Они шли лесом, в приятном полумраке. На дереве мелькнули две белки, в сухой листве у дороги показался крот.
— Это еще не настоящая зима, — сказал Дейбель. — В этом году она, видно, будет мягкая. Вон и белки до сих пор скачут.
— Для нас она будет тяжелой, — сказал врач, полный решимости жить. Ему уже дышалось легче, слово «кладбище» больше не страшило его, в ушах звучал голос смешливой молодухи: «Желаю удачи! Заходите к нам вместе с вашим доктором…»
— Это последняя военная зима, как ты думаешь? — наклонился к нему эсэсовец. — Ее можно пережить.
— Наверняка последняя, — отозвался врач.
— Та-ак! — засмеялся Дейбель и замшевой перчаткой почесал свой тупой носик. — А чего ты хотел бы в будущем году?
— Мира. И чтобы все мы вернулись домой.
— Мира? Стало быть, кто-то должен выиграть войну, а кто-то проиграть. Ты, конечно, хочешь, чтобы проиграл Адольф, а?
«Если он не ведет меня убивать, то за мой ответ он меня, во всяком случае, не убьет», — подумал Шими-бачи и сказал:
— Вы задаете странные вопросы. Этого, я думаю, хочет каждый заключенный.
— Вот видишь! — Дейбель, восхищенный своей проницательностью, прищурил глаз. — Значит, и ты этого хочешь. А что же будет с такими, как я, если Гитлера… того…
«Ты-то от петли не уйдешь», — подумал Шими-бачи, но вслух сказал:
— А разве вам так уж не хочется расставаться с военной формой? Я пел от радости, когда демобилизовался в восемнадцатом году. А ведь мы тогда тоже проиграли войну.
— Ты — другое дело. Ты еврей.
— Другие тоже пели. Я пел, потому что был тогда совсем еще молодым врачом и радовался, что займусь мирной практикой. Так не хотелось больше резать простреленные конечности! И я взял себе маленькую практику в провинции, лечил от всех болезней, даже принимал роды… Вы не представляете себе, какая это тяжелая работа… А сколько бессонных ночей стоит матери вырастить ребенка!
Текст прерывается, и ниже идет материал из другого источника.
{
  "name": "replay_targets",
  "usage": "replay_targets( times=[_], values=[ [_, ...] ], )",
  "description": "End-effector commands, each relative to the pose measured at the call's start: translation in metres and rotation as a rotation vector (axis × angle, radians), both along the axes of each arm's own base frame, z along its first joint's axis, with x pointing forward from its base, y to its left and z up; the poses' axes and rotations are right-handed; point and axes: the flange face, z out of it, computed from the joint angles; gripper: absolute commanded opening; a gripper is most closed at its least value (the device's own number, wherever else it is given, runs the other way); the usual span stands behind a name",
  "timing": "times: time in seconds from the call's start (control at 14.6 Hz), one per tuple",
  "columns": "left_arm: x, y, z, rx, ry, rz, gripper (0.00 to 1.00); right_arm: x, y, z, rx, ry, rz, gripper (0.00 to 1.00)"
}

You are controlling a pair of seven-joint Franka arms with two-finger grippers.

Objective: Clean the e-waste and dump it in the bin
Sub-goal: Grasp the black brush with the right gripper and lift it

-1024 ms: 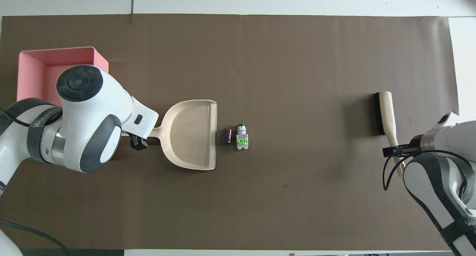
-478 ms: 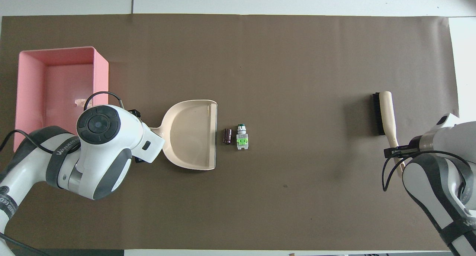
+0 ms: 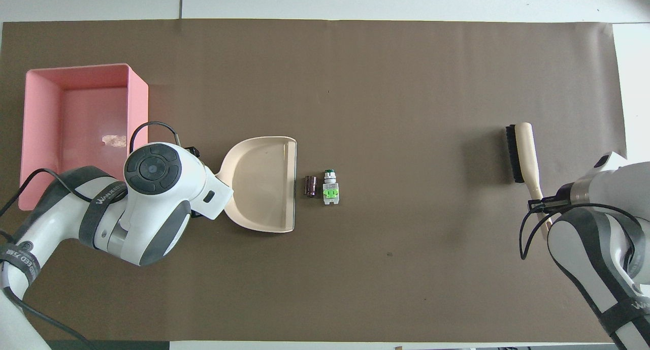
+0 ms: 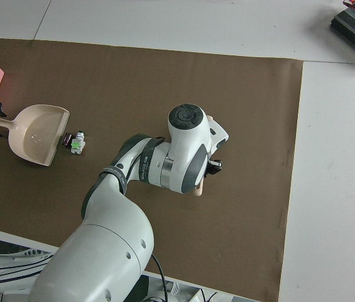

И вот опять война, и наш лагерь полон мусульман. Все они когда-то были детьми… Столько трудов ушло на то, чтобы вырастить их, столько отцов, докторов, учителей занимались ими! А сейчас все это так запросто идет насмарку…
— Говори, говори, — подбодрил его Дейбель, когда Шими-бачи вдруг запнулся. — Я на тебя не донесу, а время пройдет скорее, — тут он понял, почему старый доктор боится идти дальше, поднял голову, сделал быстрый глубокий вдох и сказал: — Слышишь, как пахнет хлорная известь? Это полезная вещь. Ты все болтаешь о детях, словно не знаешь, сколько рождается всяких выродков. Таких надо устранять, чтобы они не запоганили мир, не смердили. Хлорная известь — полезная вещь, она дезинфицирует всякую заразу. А?
Старый доктор поглядел в насмешливые голубые глаза эсэсовца, смотревшие на него сверху.
Теперь он знал правду. Щеки его немного побледнели, но голос остался ровным.
— Хлорная известь, герр обершарфюрер, это мертвая материя. Порошок, с которым можно делать что угодно. Он только разъедает то, что им посыплешь, вот и все. Мы, люди, умеем больше.
— Марш! — сказал Дейбель.
6.
Оскар Брада вошел в контору. Он все еще был очень зол на писаря за ту комедию, что тот разыграл утром на апельплаце, и решил не разговаривать с ним. Но страх за жизнь Шими-бачи оказался сильнее: когда прошел час, а старый врач все не возвращался, Оскар решил действовать.